Programa Gás do Povo avança enquanto distribuidoras alertam para insegurança jurídica
Em 2025, o Governo Federal iniciou o credenciamento das revendas pela Caixa Econômica Federal e divulgou preços regionais do Gás do Povo, programa que atenderá mais de 15 milhões de famílias do CadÚnico. Contudo, o Sindigás afirmou que a proposta da ANP pode comprometer a segurança do programa. Portanto, Sergio Bandeira de Mello ressaltou em 2025 que “a marca no botijão significa responsabilidade direta e garante segurança operacional”. Além disso, questionou quem assumiria o investimento na reposição e manutenção dos cilindros.

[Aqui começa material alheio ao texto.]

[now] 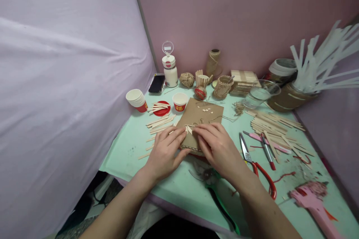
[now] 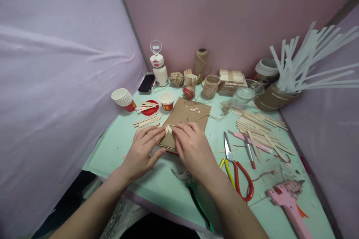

Impactos e desafios preocupam distribuidoras, consumidores e agentes públicos
As distribuidoras afirmam que mudanças precipitadas poderiam elevar custos, reduzir a confiança e comprometer o abastecimento contínuo. Além disso, especialistas avaliaram que o setor não dispõe de estrutura fiscalizatória suficiente para o novo modelo. Por isso, alertam que o país entrega 13 botijões por segundo, conforme dados citados pelo setor em 2025, e que qualquer alteração exige planejamento rigoroso e transição segura.